«Al principio, me costaba más crear y cantar en español que en inglés»

Manuel Villalba./Javier Carrión / AGM
Manuel Villalba. / Javier Carrión / AGM

Manuel Villalba Cantante de The Lawyers

MINERVA PIÑERO

Manuel Villalba pasaba más tiempo en el claustro de La Merced que dentro de las aulas. Abogado y músico, su voz entona las canciones de The Lawyers, grupo de pop que nació durante uno de los largos descansos de biblioteca de cuatro estudiantes de Derecho que soñaban, entre cervezas, en convertirse en una banda. Aunque no tocaban ningún instrumento, el esfuerzo de los jóvenes por aprender a componer dio sus frutos: el próximo 5 de diciembre presentarán en la Sala Rem 'Los años de luz', su segundo disco.

-¿Escribe primero las letras o los acordes que las acompañan?

-Los acordes, la parte que más me cuesta plasmar. Cuando la música aparece en mi cabeza, intento buscar las notas en la guitarra. Después, incorporo las letras.

-¿Nacen basadas en hechos reales?

-La mayoría de las veces no. Aunque en ocasiones parto de experiencias personales, normalmente las escribo pensando en las palabras que quiero utilizar para que el resultado quede bien, no siempre existe una historia detrás. Como sostiene el gran Iván Ferreiro: «No significa nada, pero suena genial».

-Antes se atrevía a cantar en inglés. ¿Por qué ya no?

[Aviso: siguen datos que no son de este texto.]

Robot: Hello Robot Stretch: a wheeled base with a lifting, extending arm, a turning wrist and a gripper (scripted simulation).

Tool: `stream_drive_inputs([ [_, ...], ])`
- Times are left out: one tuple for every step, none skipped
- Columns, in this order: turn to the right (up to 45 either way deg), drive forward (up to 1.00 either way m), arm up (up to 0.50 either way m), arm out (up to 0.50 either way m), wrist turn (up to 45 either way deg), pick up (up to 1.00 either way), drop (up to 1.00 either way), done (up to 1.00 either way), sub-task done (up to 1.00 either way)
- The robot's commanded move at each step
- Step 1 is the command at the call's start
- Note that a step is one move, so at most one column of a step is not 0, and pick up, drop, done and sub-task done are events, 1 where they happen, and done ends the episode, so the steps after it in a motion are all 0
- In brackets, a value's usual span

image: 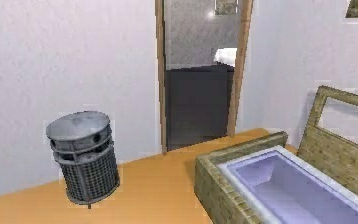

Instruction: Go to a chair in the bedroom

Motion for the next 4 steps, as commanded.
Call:
stream_drive_inputs([
  [-3.0, 0.0, 0.0, 0.0, 0.0, 0.0, 0.0, 0.0, 0.0],
  [0.0, 0.9, 0.0, 0.0, 0.0, 0.0, 0.0, 0.0, 0.0],
  [0.0, 0.45, 0.0, 0.0, 0.0, 0.0, 0.0, 0.0, 0.0],
  [21.0, 0.0, 0.0, 0.0, 0.0, 0.0, 0.0, 0.0, 0.0],
])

-Lo hacía porque era más fácil disimular el fondo de las letras. Al principio, me costaba más crear y cantar en español que en inglés, ya que me daba reparo que la gente entendiese las melodías de amor o de experiencias personales, pero me he dado cuenta de que prefiero el español. Con el paso del tiempo, después de sacar el primer disco, 'Segunda B', y de despojarme de los miedos, se convirtió en la lengua oficial y exclusiva del grupo. En 'Los años de luz', el nuevo álbum, no hay ninguna canción en inglés.

-¿A qué hacen referencia esos años de luz?

-A lo rápido que pasa el tiempo. El grupo se fundó en la Universidad, cuando éramos un grupo de chiquillos a los que nos encantaban las tascas y las fiestas, cuando no existían las preocupaciones laborales. Ha nacido de la nostalgia que nos deja la época de luz.

-¿Qué rescataría de aquella etapa?

-El tiempo libre y la falta de responsabilidades, lo que define a la juventud. No somos tan viejos, pero podríamos dedicar más tiempo a la música con unos cuantos años menos.

-¿Y qué le ha aportado la experiencia?

-La precisión en la música, llevar el sonido por el camino adecuado y dejar de guiarme exclusivamente por la inercia. Personalmente, los años me han regalado cierta sabiduría para vivir.

-¿Un concierto memorable?

-Cuando representamos a España en la clausura de las Olimpiadas Culturales en Nottingham hace cinco años, un viaje que fue aprobado por la Comunidad. Hicimos cuatro conciertos en diez días, y hasta vino una limusina a recogernos.

-¿Y uno que prefiera olvidar?

-Un concierto en la Fnac en el que canté a capela porque Juan, el guitarrista, pisó el afinador y desactivó el sonido. No sabía el tono que estaba dando, ni tenía el apoyo de la guitarra, ni escuchaba mi propia voz. Quise que la tierra me tragase.

-Después de una década pisando escenarios, ¿existen los nervios?

-Nunca dejaré de sentirlos. Como me preocupa hacerlo bien y que el público responda, la inquietud siempre me aborda antes de salir al escenario.

-¿Cómo se tranquiliza?

-Desde que empezamos a tocar hace una década, con un abrazo conjunto y una cerveza en la mano. No solo somos músicos, también amigos.

-¿Ha sido difícil mantener a The Lawyers unidos tantos años?

-De los cuatro originarios, seguimos tocando tres. Nuestro batería cambió de cuidad por motivos laborales. Después, decidimos añadir otro guitarrista. Si en el transcurso de la vida es bastante difícil mantener a los grupos de amigos de la infancia, que una banda de música salga a flote lo es más. En el grupo tenemos una ley inquebrantable: quedar, como mínimo, dos veces a la semana en el local de ensayo. Es necesario esforzarse por sacar tiempo.

-¿Se plantea formarse profesionalmente?

-De momento, me mantengo al margen. The Lawyers no se fija tanto en la forma, sino en el espíritu. Somos cinco treintañeros que siguen haciendo lo que les gusta, que se preocupan por crear melodías que sean frescas y fáciles de tararear. Transmitir cosas de forma sencilla sin dejar de divertirnos es nuestro único objetivo.